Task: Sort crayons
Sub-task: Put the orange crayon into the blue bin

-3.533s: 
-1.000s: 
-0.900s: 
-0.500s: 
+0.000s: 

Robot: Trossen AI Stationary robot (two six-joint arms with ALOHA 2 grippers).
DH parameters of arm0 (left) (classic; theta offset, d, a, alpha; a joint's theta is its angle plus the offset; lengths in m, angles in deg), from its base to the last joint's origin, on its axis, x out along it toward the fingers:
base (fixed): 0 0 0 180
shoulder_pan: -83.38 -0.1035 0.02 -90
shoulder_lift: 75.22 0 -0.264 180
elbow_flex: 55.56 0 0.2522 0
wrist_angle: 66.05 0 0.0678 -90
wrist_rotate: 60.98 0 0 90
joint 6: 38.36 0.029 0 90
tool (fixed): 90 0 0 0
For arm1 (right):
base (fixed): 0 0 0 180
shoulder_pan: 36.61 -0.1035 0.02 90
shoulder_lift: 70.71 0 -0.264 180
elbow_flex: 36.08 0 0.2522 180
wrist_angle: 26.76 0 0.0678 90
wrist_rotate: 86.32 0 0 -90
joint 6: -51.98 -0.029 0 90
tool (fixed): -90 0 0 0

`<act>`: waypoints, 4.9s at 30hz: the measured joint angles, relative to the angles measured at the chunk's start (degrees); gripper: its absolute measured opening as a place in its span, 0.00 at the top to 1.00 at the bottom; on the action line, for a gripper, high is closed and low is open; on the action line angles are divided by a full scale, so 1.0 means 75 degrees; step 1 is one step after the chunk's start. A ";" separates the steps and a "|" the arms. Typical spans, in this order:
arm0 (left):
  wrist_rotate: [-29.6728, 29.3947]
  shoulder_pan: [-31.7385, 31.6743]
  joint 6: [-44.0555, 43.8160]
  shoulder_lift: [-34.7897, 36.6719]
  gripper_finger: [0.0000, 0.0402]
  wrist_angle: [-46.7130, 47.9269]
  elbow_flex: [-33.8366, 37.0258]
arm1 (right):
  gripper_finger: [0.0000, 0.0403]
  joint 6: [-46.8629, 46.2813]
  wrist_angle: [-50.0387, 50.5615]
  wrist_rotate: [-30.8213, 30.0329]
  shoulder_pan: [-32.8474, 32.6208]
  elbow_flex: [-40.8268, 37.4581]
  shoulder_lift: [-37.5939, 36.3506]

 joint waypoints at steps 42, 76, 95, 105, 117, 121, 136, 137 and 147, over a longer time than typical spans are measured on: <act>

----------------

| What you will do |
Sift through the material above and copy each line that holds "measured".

| Result of this task |
`<act>`: waypoints, 4.9s at 30hz: the measured joint angles, relative to the angles measured at the chunk's start (degrees); gripper: its absolute measured opening as a place in its span, 0.00 at the top to 1.00 at the bottom; on the action line, for a gripper, high is closed and low is open; on the action line angles are divided by a full scale, so 1.0 means 75 degrees; step 1 is one step after the chunk's start. A ";" separates the steps and a "|" the arms. Typical spans, in this order:
 joint waypoints at steps 42, 76, 95, 105, 117, 121, 136, 137 and 147, over a longer time than typical spans are measured on: <act>

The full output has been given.